Gareth and I both started a major diet today. It's called the 'Nutrisystem' diet . The basic idea is that they send you meals based on the Glycemic Index, to which you add fruits and vegetables and some dairy and you lose weight.
There are several reasons we chose this diet.
Firstly, the most obvious - we need to lose weight. I've lost what I gained while pregnant but I was overweight to begin with so I would like to get rid of some of it, if not all of it! Gareth also gained while I was pregnant and needs to lose a fair bit.
They have a special programme for diabetics which appealed to us, meaning he can for once get his blood sugars under control.
The problem I have with diets is that I get excited about them for a short period of time and then the amount of effort involved in ensuring I buy the right foods, cook the right foods, and subsequently eat the right foods! Usually I get bored after a short while and slip back into the easy (and unhealthy) options.
The other thing is life is completely manic since the arrival of a certain young lady, and since a certain young man started preschool , and a certain other young man started 50 million after school activities. Time is very short, energy even less so, so the idea that someone delivers all the food to me that I have to eat is very appealing. It is mostly processed meals that you microwave which of course have sodium and whatnot in, but compare that to eating very unhealthily and being overweight, they win.
I also don't have to cook twice for us and for the kids..... I only have to cook for the kids.
The food itself is loaded up with protein to sustain you during the day and stop your blood sugars spiking.
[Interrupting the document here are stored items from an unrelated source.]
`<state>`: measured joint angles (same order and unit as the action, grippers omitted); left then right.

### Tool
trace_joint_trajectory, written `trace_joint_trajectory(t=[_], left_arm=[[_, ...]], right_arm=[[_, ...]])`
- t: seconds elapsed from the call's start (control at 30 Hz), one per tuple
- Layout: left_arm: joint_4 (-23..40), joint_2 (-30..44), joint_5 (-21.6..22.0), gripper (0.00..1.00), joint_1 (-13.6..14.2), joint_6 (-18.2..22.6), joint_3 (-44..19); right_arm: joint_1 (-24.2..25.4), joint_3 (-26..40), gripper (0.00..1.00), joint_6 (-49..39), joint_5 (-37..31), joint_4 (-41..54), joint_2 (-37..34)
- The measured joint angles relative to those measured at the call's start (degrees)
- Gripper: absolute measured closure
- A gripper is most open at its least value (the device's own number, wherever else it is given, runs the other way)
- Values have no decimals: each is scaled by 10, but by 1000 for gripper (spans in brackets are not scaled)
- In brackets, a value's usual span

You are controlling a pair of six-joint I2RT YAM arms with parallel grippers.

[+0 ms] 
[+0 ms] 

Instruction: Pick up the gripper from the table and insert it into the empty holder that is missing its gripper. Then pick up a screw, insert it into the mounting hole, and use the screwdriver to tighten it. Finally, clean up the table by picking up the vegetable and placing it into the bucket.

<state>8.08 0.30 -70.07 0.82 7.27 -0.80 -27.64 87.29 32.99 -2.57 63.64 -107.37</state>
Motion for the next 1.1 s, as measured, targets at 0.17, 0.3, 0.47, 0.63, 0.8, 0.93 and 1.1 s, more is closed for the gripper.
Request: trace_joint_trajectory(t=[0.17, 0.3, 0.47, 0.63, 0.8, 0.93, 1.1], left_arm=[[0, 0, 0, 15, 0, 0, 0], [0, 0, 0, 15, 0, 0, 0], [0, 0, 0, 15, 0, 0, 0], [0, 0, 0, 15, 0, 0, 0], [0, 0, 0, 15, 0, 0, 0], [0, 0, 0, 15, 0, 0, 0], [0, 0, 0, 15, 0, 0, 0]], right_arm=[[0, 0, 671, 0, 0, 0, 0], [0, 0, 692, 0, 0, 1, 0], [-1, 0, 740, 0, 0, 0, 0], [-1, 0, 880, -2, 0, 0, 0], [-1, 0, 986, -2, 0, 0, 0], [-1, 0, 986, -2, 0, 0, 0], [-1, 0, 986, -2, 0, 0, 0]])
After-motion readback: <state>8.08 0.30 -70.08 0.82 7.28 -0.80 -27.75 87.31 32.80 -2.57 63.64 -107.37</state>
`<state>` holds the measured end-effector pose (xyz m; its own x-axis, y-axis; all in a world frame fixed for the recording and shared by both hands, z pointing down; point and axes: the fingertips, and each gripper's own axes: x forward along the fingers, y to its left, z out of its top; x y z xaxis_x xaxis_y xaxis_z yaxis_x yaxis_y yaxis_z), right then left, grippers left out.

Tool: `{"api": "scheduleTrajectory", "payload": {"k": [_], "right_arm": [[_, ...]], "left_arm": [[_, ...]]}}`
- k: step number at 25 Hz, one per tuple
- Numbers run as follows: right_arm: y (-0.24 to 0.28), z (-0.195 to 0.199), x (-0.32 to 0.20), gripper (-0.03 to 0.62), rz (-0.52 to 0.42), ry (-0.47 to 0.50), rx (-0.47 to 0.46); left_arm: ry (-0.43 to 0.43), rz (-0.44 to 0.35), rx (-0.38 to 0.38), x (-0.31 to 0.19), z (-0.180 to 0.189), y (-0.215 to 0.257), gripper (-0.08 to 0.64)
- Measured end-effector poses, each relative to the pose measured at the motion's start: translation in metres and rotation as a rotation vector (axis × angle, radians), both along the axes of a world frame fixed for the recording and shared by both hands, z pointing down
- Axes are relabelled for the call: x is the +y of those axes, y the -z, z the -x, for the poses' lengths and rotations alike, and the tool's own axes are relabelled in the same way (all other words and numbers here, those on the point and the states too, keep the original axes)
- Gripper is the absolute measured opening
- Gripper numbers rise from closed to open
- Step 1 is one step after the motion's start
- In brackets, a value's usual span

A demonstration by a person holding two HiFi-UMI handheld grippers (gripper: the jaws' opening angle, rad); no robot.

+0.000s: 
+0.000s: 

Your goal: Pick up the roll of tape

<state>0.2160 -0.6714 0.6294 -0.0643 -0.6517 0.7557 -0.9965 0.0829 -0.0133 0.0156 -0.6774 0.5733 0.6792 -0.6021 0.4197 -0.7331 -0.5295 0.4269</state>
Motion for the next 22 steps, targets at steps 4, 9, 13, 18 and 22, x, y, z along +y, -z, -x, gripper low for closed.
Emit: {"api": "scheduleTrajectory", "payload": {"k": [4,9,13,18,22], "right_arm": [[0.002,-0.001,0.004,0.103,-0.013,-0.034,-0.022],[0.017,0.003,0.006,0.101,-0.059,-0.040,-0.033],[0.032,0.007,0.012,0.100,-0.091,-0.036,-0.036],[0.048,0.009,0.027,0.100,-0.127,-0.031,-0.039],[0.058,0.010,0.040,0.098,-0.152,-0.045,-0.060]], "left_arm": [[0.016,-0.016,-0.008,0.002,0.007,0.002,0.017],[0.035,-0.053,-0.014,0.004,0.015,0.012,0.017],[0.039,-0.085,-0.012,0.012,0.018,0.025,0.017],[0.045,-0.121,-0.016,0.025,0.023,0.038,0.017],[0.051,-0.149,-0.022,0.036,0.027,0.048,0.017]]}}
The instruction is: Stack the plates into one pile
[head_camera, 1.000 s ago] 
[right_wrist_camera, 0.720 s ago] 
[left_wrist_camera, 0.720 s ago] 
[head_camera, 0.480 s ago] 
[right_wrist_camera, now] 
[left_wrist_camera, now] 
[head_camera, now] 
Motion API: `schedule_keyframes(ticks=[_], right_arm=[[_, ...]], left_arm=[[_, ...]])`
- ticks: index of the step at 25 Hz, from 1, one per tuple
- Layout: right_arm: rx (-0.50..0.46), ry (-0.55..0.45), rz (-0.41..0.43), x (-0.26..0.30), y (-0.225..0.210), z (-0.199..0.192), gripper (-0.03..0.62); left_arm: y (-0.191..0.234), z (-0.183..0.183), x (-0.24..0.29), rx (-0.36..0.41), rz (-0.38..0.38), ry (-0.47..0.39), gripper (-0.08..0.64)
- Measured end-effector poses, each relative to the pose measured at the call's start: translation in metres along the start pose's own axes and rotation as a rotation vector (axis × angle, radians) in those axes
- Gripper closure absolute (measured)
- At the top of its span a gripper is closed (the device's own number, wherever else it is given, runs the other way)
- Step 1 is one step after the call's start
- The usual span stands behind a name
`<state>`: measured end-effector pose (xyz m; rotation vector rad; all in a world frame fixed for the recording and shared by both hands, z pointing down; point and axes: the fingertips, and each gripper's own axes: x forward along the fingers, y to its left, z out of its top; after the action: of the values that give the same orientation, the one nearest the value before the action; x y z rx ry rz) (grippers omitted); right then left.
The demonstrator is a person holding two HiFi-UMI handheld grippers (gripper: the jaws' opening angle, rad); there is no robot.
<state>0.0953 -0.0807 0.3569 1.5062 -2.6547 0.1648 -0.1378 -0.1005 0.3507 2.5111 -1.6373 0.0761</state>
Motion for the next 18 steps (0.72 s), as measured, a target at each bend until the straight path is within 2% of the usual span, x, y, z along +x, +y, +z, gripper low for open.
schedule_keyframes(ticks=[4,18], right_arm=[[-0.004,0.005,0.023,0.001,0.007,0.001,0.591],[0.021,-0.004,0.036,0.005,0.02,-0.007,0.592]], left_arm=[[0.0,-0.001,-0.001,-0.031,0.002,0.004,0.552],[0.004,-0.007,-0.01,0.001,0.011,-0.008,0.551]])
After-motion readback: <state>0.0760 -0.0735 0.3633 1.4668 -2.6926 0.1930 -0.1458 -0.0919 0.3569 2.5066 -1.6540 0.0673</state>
A good thing. To it, you add fruits, salads, dairy. I have to maintain 1500 calories a day for the breastfeeding so I may have to add a few bits in but we'll see. They have this awesome website which you log in to daily which knows exactly which foods you ordered, and offers you a daily diary to tick them off and also enter what other foods you have, and keeps a running total of calories, etc. So far so great too, I had a huge breakfast of their cereal + a slice of toast + some grapes + a non fat yoghurt........ a chicken noodle soup for lunch + a roll + a salad + some ham..... an afternoon snack of an apple + a nonfat yoghurt..... and dinner still to come. I've eaten tons and am at around 850 calories!
Gareth is happy too and for the first time in goodness knows how long his blood sugars have been STABLE today. Not spiking after he ate. Fanbloodytastic. He is basically eating the same as I am.
Keep your fingers crossed that we lose loads of weight, stay healthy, it doesn't affect the breastfeeding, and that I don't crave sugar, lol.